Europe
Activists call for trial of Nazi suspect
Protesters in Budapest call on Hungary to try 97-year-old Laszlo Csatary over deportation of 15,700 Jews to Auschwitz.
Last Modified: 17 Jul 2012 04:01
Laszlo Csatary is accused of helping to organise deportation to Auschwitz of approximately 15,700 Jews [AFP]

Anti-fascist activists in Hungary have held a rally outside the last known location of a suspected Nazi war criminal ranked atop a Jewish rights group's list of Nazi aides still known to be alive.

The Simon Wiesenthal Centre, a Jewish human rights organisation, said it had tracked down Laszlo Csatary to a building in Budapest.

Activists from the European Union of Jewish Students organisation pasted "No Nazi" symbols and the protest slogan, "we never forget", to the door of Csatary's hideaway building on Monday.

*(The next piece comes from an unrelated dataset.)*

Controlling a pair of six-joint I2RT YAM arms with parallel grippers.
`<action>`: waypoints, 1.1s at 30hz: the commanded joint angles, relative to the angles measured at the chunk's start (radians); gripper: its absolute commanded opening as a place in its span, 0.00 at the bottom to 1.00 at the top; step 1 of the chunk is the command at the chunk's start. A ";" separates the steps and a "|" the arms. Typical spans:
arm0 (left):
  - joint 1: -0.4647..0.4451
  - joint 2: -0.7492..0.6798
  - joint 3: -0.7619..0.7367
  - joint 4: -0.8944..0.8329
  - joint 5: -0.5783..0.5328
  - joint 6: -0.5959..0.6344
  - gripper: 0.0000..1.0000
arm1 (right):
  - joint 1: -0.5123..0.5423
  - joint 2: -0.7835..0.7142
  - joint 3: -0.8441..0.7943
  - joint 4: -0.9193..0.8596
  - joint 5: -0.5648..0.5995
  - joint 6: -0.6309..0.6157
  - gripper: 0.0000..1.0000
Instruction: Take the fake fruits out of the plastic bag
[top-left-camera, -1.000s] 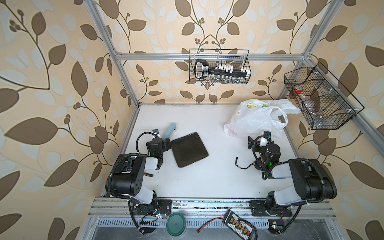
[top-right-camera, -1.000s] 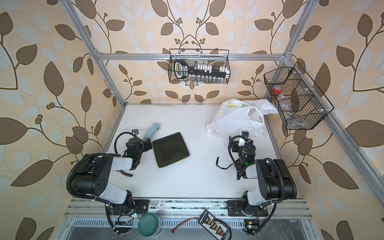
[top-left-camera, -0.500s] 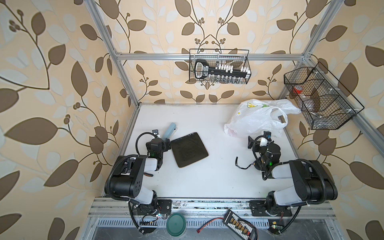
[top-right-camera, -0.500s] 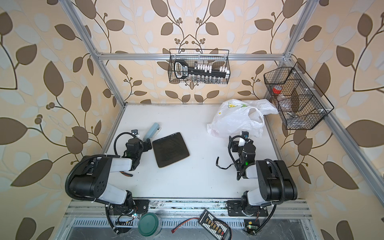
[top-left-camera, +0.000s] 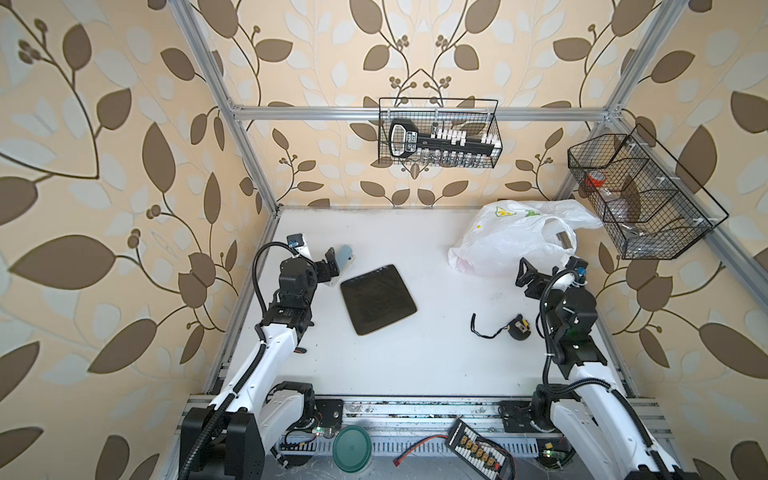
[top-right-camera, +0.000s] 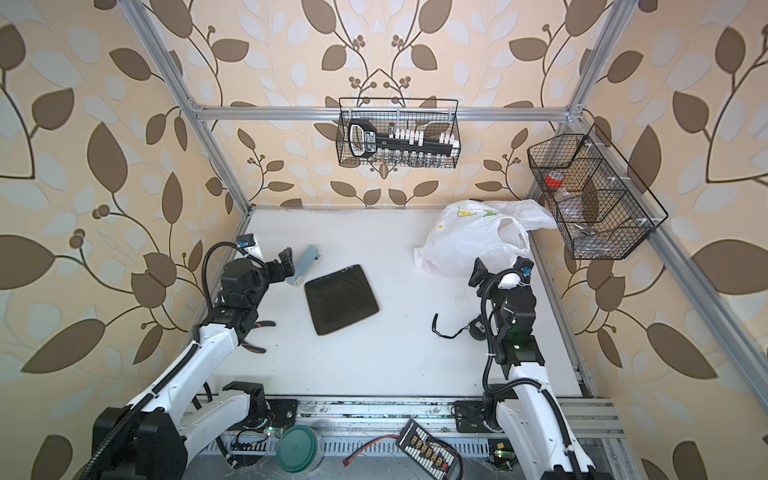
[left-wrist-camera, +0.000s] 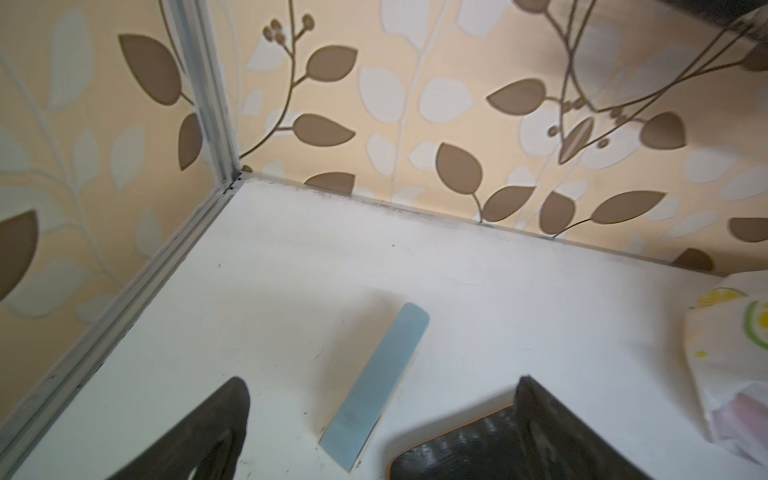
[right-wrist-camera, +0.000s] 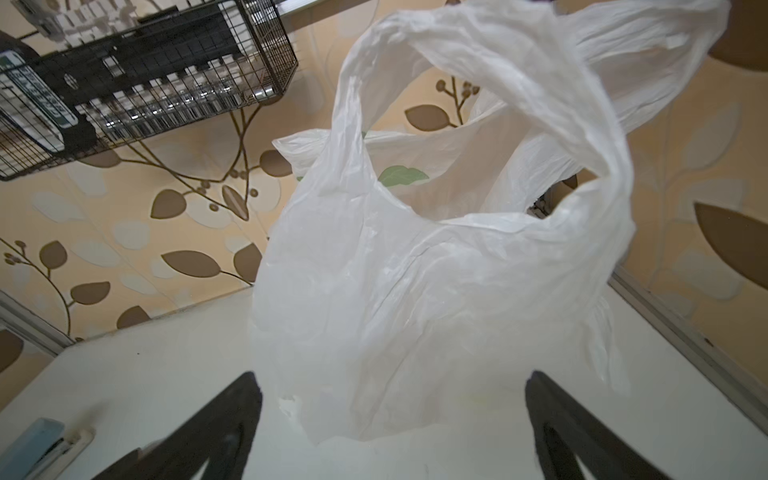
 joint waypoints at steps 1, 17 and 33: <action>0.004 -0.008 0.113 -0.165 0.206 -0.068 0.98 | -0.003 -0.012 0.101 -0.302 -0.009 0.114 1.00; -0.205 0.061 0.273 -0.266 0.303 -0.206 0.92 | -0.002 0.258 0.439 -0.488 0.184 0.039 1.00; -0.214 -0.008 0.234 -0.306 0.297 -0.252 0.90 | 0.015 0.669 0.539 -0.236 -0.013 -0.061 0.30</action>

The protest came after a Hungarian prosecutor said that investigating an aged Nazi war criminal found alive and well in Budapest was problematic because the events took place so long ago and in a different country.

The 97-year-old Csatary is listed by the Vienna-based Wiesenthal Centre as having "helped organise the deportation to Auschwitz of approximately 15,700 Jews" from Nazi-occupied Czechoslovakia.

The centre said its director Efraim Zuroff had submitted new evidence last week to the prosecutor in Budapest regarding crimes committed by Csatary during World War II.

"This new evidence strengthens the already very strong case against Csatary and reinforces our insistence that he be held accountable for his crimes," Zuroff said in a statement.

The centre said the evidence "related to Csatary's key role in the deportation of approximately 300 Jews from Kosice to Kamenetz-Podolsk, Ukraine, where almost all were murdered in the summer of 1941".

It urged Hungarian prosecutors to put Csatary on trial, charging he had served during World War II as a senior Hungarian police officer in the Slovakian city of Kosice, then under Hungarian rule.

The centre said Csatary had been photographed and filmed in Budapest last September.

He was located after a tip-off, for which the informant would be paid $25,000 "if the Nazi criminal is convicted and sentenced," Zuroff told the AFP news agency.

Hungary's assistant prosecutor general, Jeno Varga, said: "An investigation is under way. The prosecutor's office will study the information received".